It's a miracle Lucy ever saw her first birthday.
When she first came to live with me in Los Angeles, she had some strange disease that they never could diagnose. It caused her to run high fevers, she would become almost fatally congested, her hair fell out, and I needed to feed her via syringe. After countless trips to the e.r. and several hospitalizations that first year, the disease -- whatever it was -- disappeared as mysteriously as it had arrived.
She was the last surviving cat of those who made the trip east with me in 1995, when I moved to be with Karen.
For 16 years she was a gentle spirit of grace in our home.
Sometimes she would nap tangled up in one of the dogs. Here she is napping with Emma, a blind and deaf dog:
She had some special friends among the other cats: she would groom them and then they would groom her.

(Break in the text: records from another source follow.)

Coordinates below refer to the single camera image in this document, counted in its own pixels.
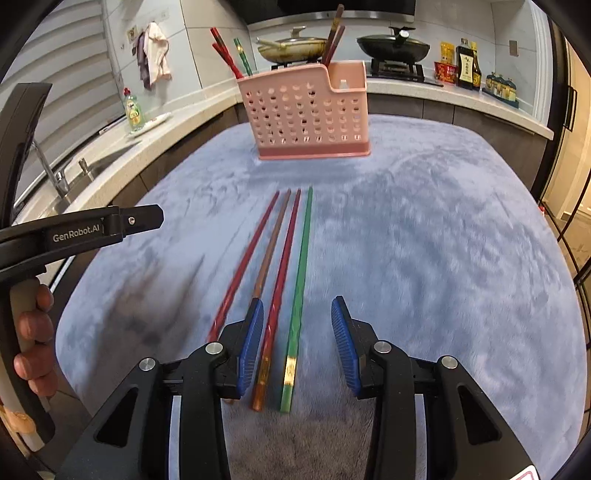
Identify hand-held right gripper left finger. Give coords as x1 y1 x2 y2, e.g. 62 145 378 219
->
55 298 266 480

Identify yellowish frying pan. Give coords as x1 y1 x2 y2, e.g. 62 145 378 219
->
256 27 329 65

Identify pink perforated utensil holder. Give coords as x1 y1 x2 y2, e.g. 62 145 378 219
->
236 61 372 161

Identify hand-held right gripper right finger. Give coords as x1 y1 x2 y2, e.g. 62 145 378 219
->
330 295 542 480

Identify row of spice jars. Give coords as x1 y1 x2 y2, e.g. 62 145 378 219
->
484 71 520 110

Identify green dish soap bottle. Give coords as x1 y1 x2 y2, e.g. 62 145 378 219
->
122 88 145 133

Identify black wok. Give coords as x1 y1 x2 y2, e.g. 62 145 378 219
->
356 27 431 64

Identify brown chopstick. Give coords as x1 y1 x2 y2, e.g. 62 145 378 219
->
252 188 293 303
321 4 346 68

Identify white pink hanging cloth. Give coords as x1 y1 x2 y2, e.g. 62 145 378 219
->
143 21 172 84

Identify purple hanging cloth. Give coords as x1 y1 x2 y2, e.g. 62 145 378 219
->
134 32 153 90

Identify dark red chopstick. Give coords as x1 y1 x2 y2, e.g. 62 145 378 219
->
250 188 302 412
208 191 281 344
325 24 347 68

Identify white speckled kitchen counter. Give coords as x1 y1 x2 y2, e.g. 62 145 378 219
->
14 76 555 227

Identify steel range hood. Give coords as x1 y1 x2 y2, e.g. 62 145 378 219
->
240 0 416 27

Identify white window blinds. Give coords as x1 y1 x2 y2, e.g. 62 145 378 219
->
0 0 116 204

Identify chrome kitchen faucet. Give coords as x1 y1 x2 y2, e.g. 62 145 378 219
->
30 138 70 199

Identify blue-grey plush mat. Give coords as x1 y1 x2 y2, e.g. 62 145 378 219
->
55 113 587 480

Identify black gas stove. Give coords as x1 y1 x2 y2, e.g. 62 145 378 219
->
259 55 444 88

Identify dark soy sauce bottle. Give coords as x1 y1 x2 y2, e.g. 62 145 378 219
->
455 39 482 90

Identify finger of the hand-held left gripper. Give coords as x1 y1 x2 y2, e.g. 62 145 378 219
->
102 204 165 239

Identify person's left hand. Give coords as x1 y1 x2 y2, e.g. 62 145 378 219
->
13 283 60 398

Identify green chopstick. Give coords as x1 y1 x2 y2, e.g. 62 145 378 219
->
279 185 315 414
233 38 254 77

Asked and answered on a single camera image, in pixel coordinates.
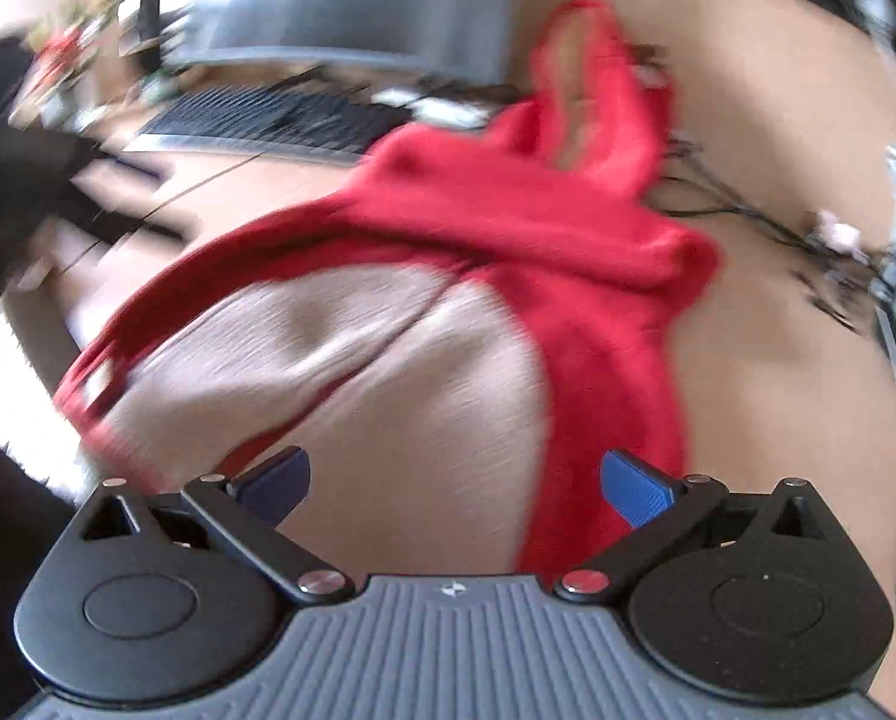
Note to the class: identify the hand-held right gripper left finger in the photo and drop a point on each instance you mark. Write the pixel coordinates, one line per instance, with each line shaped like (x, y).
(279, 487)

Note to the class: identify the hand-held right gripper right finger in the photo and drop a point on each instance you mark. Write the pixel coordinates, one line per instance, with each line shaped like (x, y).
(635, 495)

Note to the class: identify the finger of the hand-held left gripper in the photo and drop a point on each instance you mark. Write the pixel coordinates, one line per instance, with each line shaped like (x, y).
(140, 229)
(132, 169)

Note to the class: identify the red fleece jacket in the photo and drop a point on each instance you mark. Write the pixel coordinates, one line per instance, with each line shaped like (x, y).
(553, 240)

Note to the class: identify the green and red decoration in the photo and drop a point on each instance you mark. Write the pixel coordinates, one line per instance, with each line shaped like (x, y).
(65, 52)

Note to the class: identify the black keyboard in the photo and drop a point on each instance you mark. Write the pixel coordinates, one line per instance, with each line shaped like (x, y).
(268, 120)

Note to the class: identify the black computer monitor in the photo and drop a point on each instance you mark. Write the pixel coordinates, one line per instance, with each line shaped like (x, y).
(343, 7)

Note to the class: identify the white computer mouse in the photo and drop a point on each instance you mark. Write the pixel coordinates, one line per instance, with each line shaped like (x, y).
(399, 97)

Here Winter, a cat with lymphoma, grooms Lucy:
Here she is with her brother, Leon:
Here she is, about to be discovered by Homer, a blind cat:
At night, once the house had grown dark and quiet, she would come up on my pillow, cuddle against my head, and purr gently.
It was a miracle also that she was alive these last two years. She spent that time balanced between heart failure and kidney failure, and it was only because of the wonderful care she received from a team of experts, particularly a cardiologist at Tufts to whom we took her once a month, that she survived this period with a wonderful quality of life, trotting around the house, hopping up on the window sills, tables, and wherever she took a mind to go.
When one of us would be sitting, she would go up on the chair or couch back, lie down, and rest her head on our shoulder.
When I first saw Lucy, she made a home in my heart before I could lift her out of the cage.
And now, 16 years later, having breathed her last breath, she continues to live there and always will.